Many parents ask: "How do I get my kids to go to bed and stay there?"
Dr. Charles Fay has some answers:
During the first year or so, simply comfort them.
Emotional bonding and the development of trust are the critical emotional tasks during the first year of life. Therefore, parents of very young children are wisest to respond to crying by comforting and meeting needs…not by ignoring them or trying to apply consequences.
Create a calming routine.
Make the bedroom time routine as fun, loving, and predictable as possible.
Turn off the electronic stimulation.
Television, computer games, and other electronic stimulation make it much more difficult for children to calm down and get some rest.
Give plenty of choices.
Have you noticed that we use "bedroom time" rather than "bed time"? We can't force our kids to sleep and to stay in their beds, but we can give them plenty of choices about what they do as they remain in their rooms.
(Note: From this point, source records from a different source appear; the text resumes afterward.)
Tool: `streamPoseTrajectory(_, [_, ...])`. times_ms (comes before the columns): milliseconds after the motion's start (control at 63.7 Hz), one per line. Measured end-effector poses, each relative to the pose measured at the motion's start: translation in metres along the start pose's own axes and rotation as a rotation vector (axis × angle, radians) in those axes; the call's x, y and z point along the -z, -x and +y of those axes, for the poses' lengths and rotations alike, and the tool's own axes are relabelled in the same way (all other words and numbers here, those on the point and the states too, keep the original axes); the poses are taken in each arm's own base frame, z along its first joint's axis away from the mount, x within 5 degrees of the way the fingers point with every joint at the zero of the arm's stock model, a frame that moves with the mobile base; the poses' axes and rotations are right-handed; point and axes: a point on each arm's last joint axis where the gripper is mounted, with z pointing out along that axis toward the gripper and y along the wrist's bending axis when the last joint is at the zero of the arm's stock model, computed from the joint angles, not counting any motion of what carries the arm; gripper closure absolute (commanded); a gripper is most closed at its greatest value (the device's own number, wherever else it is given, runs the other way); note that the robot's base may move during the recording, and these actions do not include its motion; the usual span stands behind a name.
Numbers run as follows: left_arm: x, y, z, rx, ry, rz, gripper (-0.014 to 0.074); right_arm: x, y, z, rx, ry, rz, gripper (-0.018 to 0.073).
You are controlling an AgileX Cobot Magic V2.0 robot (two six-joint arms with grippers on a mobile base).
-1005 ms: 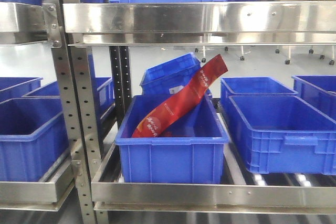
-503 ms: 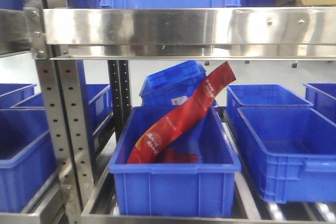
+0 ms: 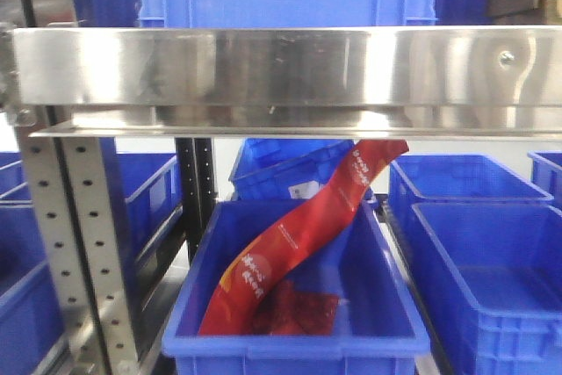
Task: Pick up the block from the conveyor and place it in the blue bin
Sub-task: 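Extend both grippers with blocks over an empty blue bin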
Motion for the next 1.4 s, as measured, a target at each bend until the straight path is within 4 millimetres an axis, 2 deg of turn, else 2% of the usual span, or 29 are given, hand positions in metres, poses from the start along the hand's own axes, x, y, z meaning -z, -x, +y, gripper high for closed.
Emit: streamPoseTrajectory(1398, [0.0000,0.0002,0.0000,0.000,0.000,-0.002,0.0707,0.0000,0.0000,0.0000,0.000,0.000,0.000,0.0721])
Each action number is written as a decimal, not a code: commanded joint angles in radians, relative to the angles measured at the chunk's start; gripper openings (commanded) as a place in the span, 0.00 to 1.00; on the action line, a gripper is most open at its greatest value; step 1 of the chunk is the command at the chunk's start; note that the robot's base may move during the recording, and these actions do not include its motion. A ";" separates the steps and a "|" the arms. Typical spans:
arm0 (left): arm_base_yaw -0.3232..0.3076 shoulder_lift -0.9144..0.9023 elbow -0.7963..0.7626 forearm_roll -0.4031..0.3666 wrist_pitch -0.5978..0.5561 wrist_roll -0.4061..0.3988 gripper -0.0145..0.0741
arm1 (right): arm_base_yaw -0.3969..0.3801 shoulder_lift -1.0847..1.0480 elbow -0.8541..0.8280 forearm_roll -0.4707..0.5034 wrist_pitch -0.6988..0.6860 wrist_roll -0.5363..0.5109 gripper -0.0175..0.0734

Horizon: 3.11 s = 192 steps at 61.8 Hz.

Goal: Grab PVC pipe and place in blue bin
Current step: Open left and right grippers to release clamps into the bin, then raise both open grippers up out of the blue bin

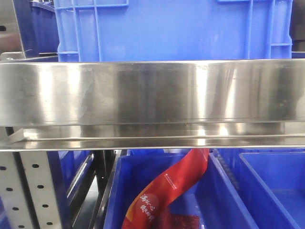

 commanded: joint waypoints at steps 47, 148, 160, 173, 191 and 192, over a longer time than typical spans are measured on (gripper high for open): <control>0.009 -0.018 0.004 -0.004 -0.030 -0.008 0.04 | -0.002 -0.024 0.008 -0.017 -0.005 -0.005 0.02; 0.009 -0.018 0.004 -0.004 -0.032 -0.008 0.04 | -0.332 -0.668 0.690 0.368 -0.465 -0.524 0.02; 0.009 -0.018 0.004 -0.004 -0.032 -0.008 0.04 | -0.523 -0.668 0.758 0.413 -0.452 -0.523 0.02; 0.009 -0.018 0.004 -0.004 -0.032 -0.008 0.04 | -0.604 -0.668 0.758 0.355 -0.254 -0.318 0.02; 0.009 -0.018 0.004 -0.004 -0.034 -0.008 0.04 | -0.606 -0.668 0.758 0.254 -0.257 -0.223 0.02; 0.009 -0.018 0.004 -0.004 -0.034 -0.008 0.04 | -0.606 -0.668 0.758 0.249 -0.257 -0.223 0.02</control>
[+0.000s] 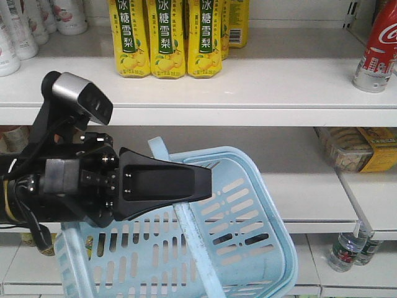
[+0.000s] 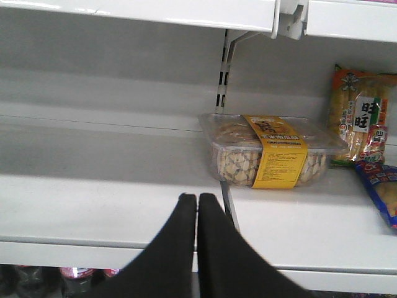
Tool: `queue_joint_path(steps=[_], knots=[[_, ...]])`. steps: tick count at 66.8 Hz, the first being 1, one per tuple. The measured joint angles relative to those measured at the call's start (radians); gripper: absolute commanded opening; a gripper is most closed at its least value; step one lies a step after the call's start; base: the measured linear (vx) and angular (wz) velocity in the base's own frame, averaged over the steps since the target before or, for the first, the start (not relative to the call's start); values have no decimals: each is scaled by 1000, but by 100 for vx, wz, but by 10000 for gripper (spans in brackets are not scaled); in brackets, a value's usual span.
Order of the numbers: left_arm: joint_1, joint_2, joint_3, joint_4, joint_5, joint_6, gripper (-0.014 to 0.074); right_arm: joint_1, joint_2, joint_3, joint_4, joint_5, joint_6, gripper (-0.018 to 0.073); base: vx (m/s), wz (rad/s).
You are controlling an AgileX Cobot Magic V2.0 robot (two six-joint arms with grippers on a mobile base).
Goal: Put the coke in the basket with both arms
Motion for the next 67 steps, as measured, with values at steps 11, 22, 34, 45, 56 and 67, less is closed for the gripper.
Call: queue_joint_path(steps=[11,22,34,45,56,67], knots=[[0,0,0,0,0,0,-6,0,0,0,0,0,0,-5,2,1],[0,0,0,0,0,0,-6,0,0,0,0,0,0,-5,2,0],[0,0,0,0,0,0,-6,0,0,0,0,0,0,-5,3,1],[0,0,0,0,0,0,-6,0,0,0,0,0,0,-5,3,1],[0,0,0,0,0,0,-6,0,0,0,0,0,0,-5,2,1],[0,0,0,0,0,0,-6,0,0,0,0,0,0,-5,2,1]])
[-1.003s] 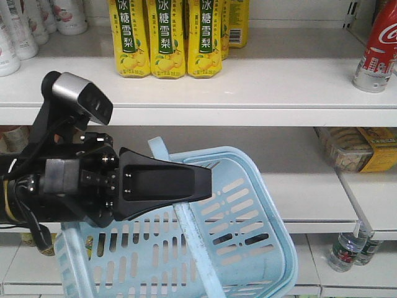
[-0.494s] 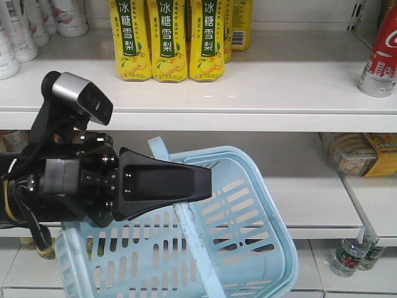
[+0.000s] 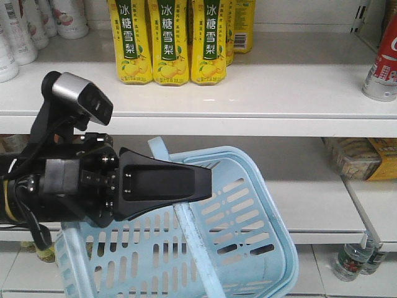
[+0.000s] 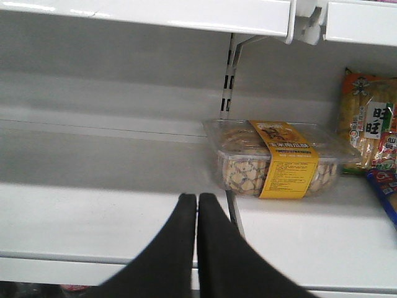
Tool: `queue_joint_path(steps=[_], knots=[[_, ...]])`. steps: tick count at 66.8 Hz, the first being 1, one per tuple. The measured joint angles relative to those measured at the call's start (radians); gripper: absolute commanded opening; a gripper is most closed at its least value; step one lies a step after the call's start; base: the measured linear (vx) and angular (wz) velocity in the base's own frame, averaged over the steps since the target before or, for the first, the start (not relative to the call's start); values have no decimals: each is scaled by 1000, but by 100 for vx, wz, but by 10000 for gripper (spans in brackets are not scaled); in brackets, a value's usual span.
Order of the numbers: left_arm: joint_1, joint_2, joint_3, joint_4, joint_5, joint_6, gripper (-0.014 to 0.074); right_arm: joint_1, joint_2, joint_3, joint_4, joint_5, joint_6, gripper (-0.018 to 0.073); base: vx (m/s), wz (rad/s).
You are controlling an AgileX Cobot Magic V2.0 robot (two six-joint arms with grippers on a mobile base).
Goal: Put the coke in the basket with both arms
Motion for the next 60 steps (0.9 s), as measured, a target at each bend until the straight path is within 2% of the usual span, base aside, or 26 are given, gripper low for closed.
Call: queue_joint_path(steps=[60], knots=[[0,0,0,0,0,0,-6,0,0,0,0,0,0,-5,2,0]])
Here are some possible choices: lights on or lights off, music on or music off, sleeping with their head at the top of the bed or at the bottom, playing quietly or going to sleep, etc.
Children take their emotional cues from the adults around them. When saying "good-night" make it quick and positive. Excessive reassurance simply elevates everyone's anxiety.
Enforce "bedroom time" without emotions or too many words.
After your kids reach their second birthday, it's okay to begin showing them that they'll be okay at night without being right next to you. This requires taking your child back to their room and lovingly informing them that the door will stay open as long as they stay inside. When they try to exit, close the door and remain outside of it, ensuring that they are safe and that they remain in their room. While upsetting in the moment, most parents find that staying firm actually allows their children to become far happier and confident in the long term.